The most extreme Pilgrim and Mentoring leaders today (roles often missing in churches and misunderstood by North American culture) recognize this. If someone comes to them with a creative idea, they ask the Pentecostal question: Are you committed to a spiritual life? It is prompted by the ancient memory that friendships, social change, and self-discovery are just byproducts of spiritual living. They are not goals in themselves, but merely incidents in one’s trek to the Promised Land, New Jerusalem, or whatever metaphor best describes reunion with God. Taking time to bless the publics you pass through is a natural (or perhaps supernatural) expression of spiritual quest. For them, what makes a “fresh expression” fresh is not that it is innovative, but that it is symbolic. It is an eruption of the Holy Spirit akin to tongues of fire and manna in the wilderness. Is this an expression of your spiritual life?
The “Fresh Expressions” movement often claims to address the “Dones” (given up on the church) and the “Nones” (unaffiliated with any religious organization). As long as spiritual leaders, in sympathy with their cultural contexts, are eager to be passionate, competent, aligned to the goal of multiplying disciples, or any combination of the above, then the “Dones” and the “Nones” are the people you want to reach. Ask the right questions; avoid the perils of lifestyle expectations.

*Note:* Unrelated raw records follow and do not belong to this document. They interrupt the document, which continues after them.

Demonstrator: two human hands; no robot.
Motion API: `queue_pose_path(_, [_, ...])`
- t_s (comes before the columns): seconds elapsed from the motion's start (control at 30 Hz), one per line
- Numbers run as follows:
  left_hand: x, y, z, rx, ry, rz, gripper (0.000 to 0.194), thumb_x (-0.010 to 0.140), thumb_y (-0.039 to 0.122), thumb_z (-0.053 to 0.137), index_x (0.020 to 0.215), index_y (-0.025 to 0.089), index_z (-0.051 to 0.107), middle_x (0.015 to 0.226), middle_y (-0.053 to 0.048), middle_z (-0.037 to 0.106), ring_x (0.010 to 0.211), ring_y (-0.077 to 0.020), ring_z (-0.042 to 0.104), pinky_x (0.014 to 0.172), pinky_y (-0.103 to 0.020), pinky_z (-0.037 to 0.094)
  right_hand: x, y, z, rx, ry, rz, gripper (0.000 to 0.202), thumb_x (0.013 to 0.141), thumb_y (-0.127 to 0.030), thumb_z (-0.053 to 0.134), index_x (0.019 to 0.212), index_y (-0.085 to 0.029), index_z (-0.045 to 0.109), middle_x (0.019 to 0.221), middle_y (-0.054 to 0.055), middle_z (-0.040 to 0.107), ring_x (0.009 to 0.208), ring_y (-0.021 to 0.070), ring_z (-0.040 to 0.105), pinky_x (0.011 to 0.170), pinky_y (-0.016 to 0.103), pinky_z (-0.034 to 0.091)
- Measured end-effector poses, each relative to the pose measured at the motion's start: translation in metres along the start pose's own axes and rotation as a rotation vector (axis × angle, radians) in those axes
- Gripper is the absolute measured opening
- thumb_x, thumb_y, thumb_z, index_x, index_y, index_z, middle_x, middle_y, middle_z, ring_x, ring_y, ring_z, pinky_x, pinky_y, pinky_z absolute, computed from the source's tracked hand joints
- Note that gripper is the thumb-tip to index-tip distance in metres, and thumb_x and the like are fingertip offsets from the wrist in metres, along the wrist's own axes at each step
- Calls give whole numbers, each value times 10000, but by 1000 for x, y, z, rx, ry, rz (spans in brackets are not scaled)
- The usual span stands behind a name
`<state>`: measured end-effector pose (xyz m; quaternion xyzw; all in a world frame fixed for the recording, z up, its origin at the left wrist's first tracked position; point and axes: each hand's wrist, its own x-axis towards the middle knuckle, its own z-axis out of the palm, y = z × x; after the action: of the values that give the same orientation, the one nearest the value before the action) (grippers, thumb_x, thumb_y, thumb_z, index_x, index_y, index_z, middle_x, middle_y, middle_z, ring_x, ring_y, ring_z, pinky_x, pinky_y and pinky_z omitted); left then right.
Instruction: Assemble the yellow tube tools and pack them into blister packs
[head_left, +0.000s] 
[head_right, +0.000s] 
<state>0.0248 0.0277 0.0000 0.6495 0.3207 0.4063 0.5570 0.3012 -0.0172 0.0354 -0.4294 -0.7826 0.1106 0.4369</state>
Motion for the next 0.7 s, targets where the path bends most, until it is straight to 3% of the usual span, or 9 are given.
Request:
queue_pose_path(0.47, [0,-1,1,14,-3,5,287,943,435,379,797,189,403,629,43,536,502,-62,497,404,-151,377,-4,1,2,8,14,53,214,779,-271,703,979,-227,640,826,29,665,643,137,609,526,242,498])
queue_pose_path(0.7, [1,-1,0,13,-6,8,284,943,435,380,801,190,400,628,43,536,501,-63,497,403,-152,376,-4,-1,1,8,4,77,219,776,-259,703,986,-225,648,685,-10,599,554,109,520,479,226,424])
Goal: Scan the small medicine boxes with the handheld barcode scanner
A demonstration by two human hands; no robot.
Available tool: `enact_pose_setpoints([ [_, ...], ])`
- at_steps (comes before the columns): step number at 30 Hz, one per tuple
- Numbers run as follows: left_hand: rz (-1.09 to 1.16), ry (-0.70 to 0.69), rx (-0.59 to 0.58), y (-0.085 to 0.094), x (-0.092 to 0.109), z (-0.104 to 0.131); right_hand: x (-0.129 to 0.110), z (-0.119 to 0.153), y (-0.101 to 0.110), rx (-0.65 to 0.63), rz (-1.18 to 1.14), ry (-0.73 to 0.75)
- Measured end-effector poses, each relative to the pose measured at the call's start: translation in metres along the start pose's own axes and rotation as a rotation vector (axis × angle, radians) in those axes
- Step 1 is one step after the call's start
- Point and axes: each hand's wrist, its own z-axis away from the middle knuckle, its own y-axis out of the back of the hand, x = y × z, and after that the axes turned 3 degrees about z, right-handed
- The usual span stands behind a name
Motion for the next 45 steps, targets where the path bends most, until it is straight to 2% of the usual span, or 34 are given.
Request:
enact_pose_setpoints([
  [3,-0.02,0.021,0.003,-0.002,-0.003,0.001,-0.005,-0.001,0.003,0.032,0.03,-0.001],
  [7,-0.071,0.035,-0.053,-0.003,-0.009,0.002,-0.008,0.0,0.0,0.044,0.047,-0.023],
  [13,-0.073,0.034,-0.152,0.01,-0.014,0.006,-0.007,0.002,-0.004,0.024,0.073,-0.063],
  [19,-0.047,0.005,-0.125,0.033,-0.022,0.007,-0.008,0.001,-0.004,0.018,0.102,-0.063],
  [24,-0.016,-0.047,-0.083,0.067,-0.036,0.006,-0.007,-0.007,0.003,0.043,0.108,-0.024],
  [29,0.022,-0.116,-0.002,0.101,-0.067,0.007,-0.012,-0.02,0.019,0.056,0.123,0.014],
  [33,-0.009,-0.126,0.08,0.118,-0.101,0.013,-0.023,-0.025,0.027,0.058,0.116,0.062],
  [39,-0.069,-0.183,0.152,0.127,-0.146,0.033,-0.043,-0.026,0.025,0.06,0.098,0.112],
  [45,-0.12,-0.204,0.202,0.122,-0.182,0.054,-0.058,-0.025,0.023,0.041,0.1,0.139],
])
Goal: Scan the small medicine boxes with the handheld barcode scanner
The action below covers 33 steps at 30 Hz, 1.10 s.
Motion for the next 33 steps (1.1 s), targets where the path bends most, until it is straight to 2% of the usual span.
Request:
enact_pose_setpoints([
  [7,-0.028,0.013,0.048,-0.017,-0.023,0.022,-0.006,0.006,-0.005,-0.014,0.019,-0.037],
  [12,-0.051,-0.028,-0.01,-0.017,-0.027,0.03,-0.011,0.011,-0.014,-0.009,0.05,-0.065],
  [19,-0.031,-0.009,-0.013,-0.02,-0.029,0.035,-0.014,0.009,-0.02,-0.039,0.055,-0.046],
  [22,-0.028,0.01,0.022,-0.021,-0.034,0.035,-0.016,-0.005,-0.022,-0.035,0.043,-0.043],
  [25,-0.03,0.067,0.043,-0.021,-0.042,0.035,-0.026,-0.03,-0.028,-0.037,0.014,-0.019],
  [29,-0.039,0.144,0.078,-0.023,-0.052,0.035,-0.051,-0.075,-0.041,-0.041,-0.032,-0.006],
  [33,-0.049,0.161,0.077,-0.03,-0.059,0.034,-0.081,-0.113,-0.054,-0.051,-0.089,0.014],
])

A growing number of lifestyle groups in the Global Village are neither “Dones” nor “Nones.” I wish I could come up with another alliteration, but the best I can do is call them “pilgrims.” And they are not really looking for a creative, innovative, or imaginative project led by a passionate, competent, disciple-making leader. They are not looking for a community that meets at least once a month; with a name and a rhythm of hospitality, evangelism, and worship; with a leadership structure and partnership with an existing church; with an aspiration to be “up/holy, in/out, out/apostolic”, and “of/Christian”; or with an intention to become “three-self” in finance, government, and reproduction. They are looking to join a pilgrim band of determined spiritual travelers on its way to the Promised Land.